Although lower bone mass is associated with increased bone fragility, studies conducted during the last grant cycle demonstrated that the mode and magnitude of microdamage formation affects bone's resistance to fracture or 'toughness'. Bones from younger donors are superior in toughness and form diffuse damage as the prominent morphology of microdamage. In contrast, bones from older donors predominantly form linear microcracks that coalesce to cause fracture. The basis of this unique association between damage morphology and toughness is not known. Our preliminary studies show for the first time that diffuse damage in bone initiates in the form of dilatational bands between the fused mineralized aggregates. Dilatational bands stain positive for osteocalcin (OC) and osteopontin (OPN). OC and OPN are present in higher amounts in diffuse damage areas than in controls and the deletion of OC or phosphorylation of bone matrix decreases toughness. Because OPN and OC vary with tissue and donor age, and are intimately associated with each other and with bone mineral where dilatational bands and diffuse damage form, the modification and loss of these non-collagenous matrix proteins may determine the damage morphology and bone's propensity to fracture.

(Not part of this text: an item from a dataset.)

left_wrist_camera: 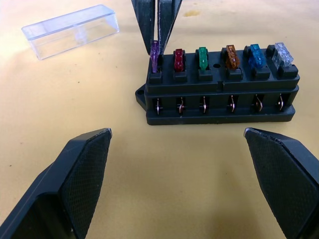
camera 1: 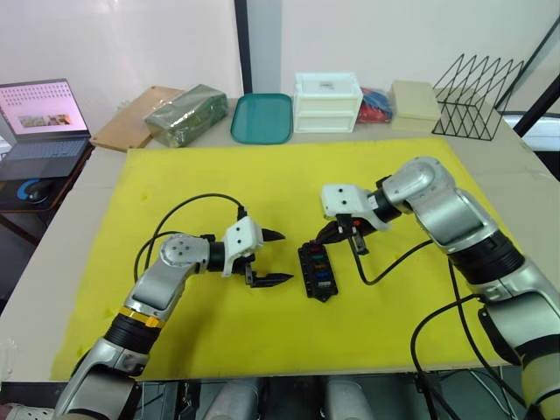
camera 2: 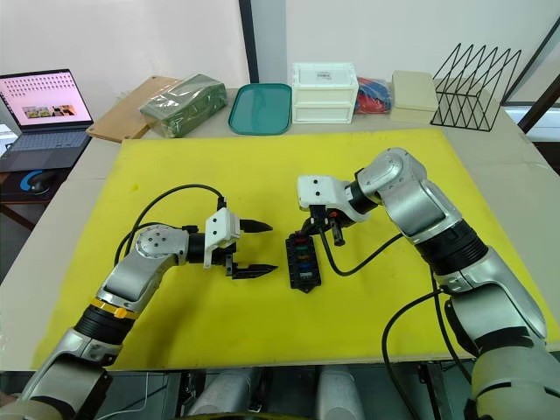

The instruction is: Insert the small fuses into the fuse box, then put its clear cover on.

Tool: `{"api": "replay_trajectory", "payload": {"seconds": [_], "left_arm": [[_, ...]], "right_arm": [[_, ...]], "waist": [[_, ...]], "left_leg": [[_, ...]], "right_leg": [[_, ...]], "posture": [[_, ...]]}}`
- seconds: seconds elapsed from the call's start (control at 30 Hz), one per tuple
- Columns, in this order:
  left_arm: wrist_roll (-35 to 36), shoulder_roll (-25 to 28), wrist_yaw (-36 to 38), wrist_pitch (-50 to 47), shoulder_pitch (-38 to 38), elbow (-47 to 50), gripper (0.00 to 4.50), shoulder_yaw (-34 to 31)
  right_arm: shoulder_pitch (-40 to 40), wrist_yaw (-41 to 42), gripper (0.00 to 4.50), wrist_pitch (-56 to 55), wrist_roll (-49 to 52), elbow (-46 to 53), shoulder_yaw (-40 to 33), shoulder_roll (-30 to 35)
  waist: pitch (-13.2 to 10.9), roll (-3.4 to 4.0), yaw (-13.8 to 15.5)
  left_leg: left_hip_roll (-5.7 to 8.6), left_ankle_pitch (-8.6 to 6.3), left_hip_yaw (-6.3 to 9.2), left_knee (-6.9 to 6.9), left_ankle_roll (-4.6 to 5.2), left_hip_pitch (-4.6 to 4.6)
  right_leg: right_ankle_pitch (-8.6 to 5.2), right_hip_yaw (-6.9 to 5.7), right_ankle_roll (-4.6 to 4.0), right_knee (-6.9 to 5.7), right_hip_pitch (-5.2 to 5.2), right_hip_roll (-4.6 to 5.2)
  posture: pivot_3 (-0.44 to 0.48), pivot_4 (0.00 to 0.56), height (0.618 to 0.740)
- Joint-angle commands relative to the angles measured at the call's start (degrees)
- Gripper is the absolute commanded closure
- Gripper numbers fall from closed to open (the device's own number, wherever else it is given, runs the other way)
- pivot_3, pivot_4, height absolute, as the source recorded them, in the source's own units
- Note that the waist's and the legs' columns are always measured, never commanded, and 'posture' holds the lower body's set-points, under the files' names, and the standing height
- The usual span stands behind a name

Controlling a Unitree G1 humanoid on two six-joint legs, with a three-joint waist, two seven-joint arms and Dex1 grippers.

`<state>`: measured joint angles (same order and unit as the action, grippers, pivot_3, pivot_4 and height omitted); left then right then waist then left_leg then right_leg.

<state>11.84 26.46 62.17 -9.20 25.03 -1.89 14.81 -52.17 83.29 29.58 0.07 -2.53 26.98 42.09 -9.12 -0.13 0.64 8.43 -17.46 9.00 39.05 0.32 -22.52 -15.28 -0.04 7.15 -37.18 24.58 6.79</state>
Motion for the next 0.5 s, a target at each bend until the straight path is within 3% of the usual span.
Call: {"api": "replay_trajectory", "payload": {"seconds": [0.03, 0.5], "left_arm": [[0.25, 0.19, -0.24, 0.59, -0.16, 2.17, 0.02, -0.51], [0.07, -0.22, -0.42, 1.01, -0.13, 1.87, 0.02, -0.21]], "right_arm": [[0.61, 1.14, 4.5, 0.0, -0.65, 0.66, 1.23, 0.14], [-0.89, 2.26, 4.5, 4.16, 1.68, 3.56, -0.52, 0.11]], "waist": [[0.0, 0.0, 0.01], [0.0, 0.0, 0.01]], "left_leg": [[0.0, 0.0, 0.0, 0.0, 0.0, 0.0], [0.0, 0.0, 0.0, 0.0, 0.0, 0.0]], "right_leg": [[0.0, 0.0, 0.0, 0.0, 0.0, 0.0], [0.0, 0.0, 0.0, 0.0, 0.0, 0.0]], "posture": [[0.0, 0.15, 0.74], [0.0, 0.15, 0.74]]}}
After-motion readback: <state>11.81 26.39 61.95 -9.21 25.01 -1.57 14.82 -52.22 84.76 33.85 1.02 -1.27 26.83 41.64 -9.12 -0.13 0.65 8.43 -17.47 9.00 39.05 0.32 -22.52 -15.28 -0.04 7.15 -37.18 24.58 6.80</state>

Thus the overall goal of this project is to investigate the role of OC and OPN in age-related bone fragility. Bones from human cadavers, aging mouse and transgenic (knock-outs-/- &hetrozygotes) mice including OC-/-, OC, OPN-/- OPN, OPN-OC-/- and OPN-OC and their controls will be subjected to mechanical and immunohistochemical evaluations to investigate whether: (H1): The deletion or modification of OC and or OPN in bone increases bone fragility and bone's propensity to form linear microcracks over diffuse damage;(H2) The age-related increase in bone fragility is associated with the modification and loss of OC and/or OPN that co-localize differently with diffuse damage and linear microcracks. Since OC and OPN levels can be manipulated through hormones and mechanical loading, the evidence of their new direct relationship to damage formation and bone fragility will lead to the development of novel modalities for predicting fracture, as well as strategies for improving bone quality and reducing the fracture risk.

Public Health Relevance

Aging and disease may alter bone matrix and predispose an individual to a higher fracture risk. This project will identify the effects of the modifications and/or loss of two key bone proteins, osteocalcin and osteopontin, on age-related fragility fractures. This new information will lead to the development of novel modalities for predicting fracture, as well as strategies for improving bone quality and reducing the fracture risk.

National Institute of Health (NIH)
National Institute of Arthritis and Musculoskeletal and Skin Diseases (NIAMS)
Research Project (R01)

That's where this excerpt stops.